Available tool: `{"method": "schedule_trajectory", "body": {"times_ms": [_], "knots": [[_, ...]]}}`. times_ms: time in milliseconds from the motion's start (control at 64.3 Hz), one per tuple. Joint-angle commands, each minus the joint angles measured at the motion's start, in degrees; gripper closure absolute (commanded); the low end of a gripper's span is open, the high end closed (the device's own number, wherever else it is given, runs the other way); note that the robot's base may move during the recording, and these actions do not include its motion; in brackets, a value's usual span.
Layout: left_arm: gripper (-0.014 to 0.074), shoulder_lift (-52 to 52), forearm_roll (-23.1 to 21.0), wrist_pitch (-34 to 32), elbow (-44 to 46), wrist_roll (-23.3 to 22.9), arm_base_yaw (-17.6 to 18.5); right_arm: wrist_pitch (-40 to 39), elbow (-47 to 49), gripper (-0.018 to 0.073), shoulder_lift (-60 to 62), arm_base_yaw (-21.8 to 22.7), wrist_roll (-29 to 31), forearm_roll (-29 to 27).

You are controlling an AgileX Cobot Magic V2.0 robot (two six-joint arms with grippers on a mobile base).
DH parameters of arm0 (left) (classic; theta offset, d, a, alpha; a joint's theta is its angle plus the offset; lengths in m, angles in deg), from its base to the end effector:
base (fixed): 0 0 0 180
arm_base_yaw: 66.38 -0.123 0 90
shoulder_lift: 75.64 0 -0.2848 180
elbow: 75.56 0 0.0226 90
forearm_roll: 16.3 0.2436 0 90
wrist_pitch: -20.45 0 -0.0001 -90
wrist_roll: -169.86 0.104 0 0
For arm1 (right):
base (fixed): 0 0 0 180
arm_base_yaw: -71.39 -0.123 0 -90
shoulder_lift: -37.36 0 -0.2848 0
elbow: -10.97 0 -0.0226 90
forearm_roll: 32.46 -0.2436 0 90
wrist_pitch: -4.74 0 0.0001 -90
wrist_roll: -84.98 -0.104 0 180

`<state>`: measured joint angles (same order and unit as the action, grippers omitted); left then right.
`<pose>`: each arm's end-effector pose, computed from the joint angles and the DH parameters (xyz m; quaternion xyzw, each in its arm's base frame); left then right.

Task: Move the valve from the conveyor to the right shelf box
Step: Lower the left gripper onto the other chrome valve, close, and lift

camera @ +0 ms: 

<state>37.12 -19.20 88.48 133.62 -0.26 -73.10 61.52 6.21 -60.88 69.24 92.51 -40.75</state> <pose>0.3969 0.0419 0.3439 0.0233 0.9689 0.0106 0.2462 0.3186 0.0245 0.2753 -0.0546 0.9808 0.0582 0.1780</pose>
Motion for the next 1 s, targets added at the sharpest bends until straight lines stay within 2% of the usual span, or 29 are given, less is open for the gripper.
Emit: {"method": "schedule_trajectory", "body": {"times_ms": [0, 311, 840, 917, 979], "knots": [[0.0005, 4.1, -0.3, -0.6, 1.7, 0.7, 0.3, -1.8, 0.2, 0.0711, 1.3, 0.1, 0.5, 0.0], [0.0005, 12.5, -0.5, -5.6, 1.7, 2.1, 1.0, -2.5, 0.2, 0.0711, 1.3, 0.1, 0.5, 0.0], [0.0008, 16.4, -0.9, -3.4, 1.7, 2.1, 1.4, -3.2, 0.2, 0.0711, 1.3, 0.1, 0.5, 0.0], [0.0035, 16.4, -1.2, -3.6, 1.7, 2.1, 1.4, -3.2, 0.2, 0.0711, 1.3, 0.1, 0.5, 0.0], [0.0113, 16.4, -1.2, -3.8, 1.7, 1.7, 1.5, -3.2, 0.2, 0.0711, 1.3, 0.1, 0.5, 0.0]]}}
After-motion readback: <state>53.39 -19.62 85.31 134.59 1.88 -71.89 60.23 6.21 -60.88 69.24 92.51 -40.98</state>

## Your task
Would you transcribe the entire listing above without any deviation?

## Exercise answer
Available tool: `{"method": "schedule_trajectory", "body": {"times_ms": [_], "knots": [[_, ...]]}}`. times_ms: time in milliseconds from the motion's start (control at 64.3 Hz), one per tuple. Joint-angle commands, each minus the joint angles measured at the motion's start, in degrees; gripper closure absolute (commanded); the low end of a gripper's span is open, the high end closed (the device's own number, wherever else it is given, runs the other way); note that the robot's base may move during the recording, and these actions do not include its motion; in brackets, a value's usual span.
Layout: left_arm: gripper (-0.014 to 0.074), shoulder_lift (-52 to 52), forearm_roll (-23.1 to 21.0), wrist_pitch (-34 to 32), elbow (-44 to 46), wrist_roll (-23.3 to 22.9), arm_base_yaw (-17.6 to 18.5); right_arm: wrist_pitch (-40 to 39), elbow (-47 to 49), gripper (-0.018 to 0.073), shoulder_lift (-60 to 62), arm_base_yaw (-21.8 to 22.7), wrist_roll (-29 to 31), forearm_roll (-29 to 27).

You are controlling an AgileX Cobot Magic V2.0 robot (two six-joint arms with grippers on a mobile base).
DH parameters of arm0 (left) (classic; theta offset, d, a, alpha; a joint's theta is its angle plus the offset; lengths in m, angles in deg), from its base to the end effector:
base (fixed): 0 0 0 180
arm_base_yaw: 66.38 -0.123 0 90
shoulder_lift: 75.64 0 -0.2848 180
elbow: 75.56 0 0.0226 90
forearm_roll: 16.3 0.2436 0 90
wrist_pitch: -20.45 0 -0.0001 -90
wrist_roll: -169.86 0.104 0 0
For arm1 (right):
base (fixed): 0 0 0 180
arm_base_yaw: -71.39 -0.123 0 -90
shoulder_lift: -37.36 0 -0.2848 0
elbow: -10.97 0 -0.0226 90
forearm_roll: 32.46 -0.2436 0 90
wrist_pitch: -4.74 0 0.0001 -90
wrist_roll: -84.98 -0.104 0 180

`<state>`: measured joint angles (same order and unit as the action, grippers omitted); left then right.
`<pose>`: each arm's end-effector pose, computed from the joint angles and the DH parameters (xyz m; quaternion xyzw, each in its arm's base frame); left then right.

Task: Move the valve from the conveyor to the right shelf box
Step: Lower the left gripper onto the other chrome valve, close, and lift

camera @ +0 ms: 

<state>37.12 -19.20 88.48 133.62 -0.26 -73.10 61.52 6.21 -60.88 69.24 92.51 -40.75</state> <pose>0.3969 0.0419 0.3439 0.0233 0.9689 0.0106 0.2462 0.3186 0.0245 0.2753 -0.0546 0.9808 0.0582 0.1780</pose>
Motion for the next 1 s, targets added at the sharpest bends until straight lines stay within 2% of the usual span, or 29 are given, less is open for the gripper.
Emit: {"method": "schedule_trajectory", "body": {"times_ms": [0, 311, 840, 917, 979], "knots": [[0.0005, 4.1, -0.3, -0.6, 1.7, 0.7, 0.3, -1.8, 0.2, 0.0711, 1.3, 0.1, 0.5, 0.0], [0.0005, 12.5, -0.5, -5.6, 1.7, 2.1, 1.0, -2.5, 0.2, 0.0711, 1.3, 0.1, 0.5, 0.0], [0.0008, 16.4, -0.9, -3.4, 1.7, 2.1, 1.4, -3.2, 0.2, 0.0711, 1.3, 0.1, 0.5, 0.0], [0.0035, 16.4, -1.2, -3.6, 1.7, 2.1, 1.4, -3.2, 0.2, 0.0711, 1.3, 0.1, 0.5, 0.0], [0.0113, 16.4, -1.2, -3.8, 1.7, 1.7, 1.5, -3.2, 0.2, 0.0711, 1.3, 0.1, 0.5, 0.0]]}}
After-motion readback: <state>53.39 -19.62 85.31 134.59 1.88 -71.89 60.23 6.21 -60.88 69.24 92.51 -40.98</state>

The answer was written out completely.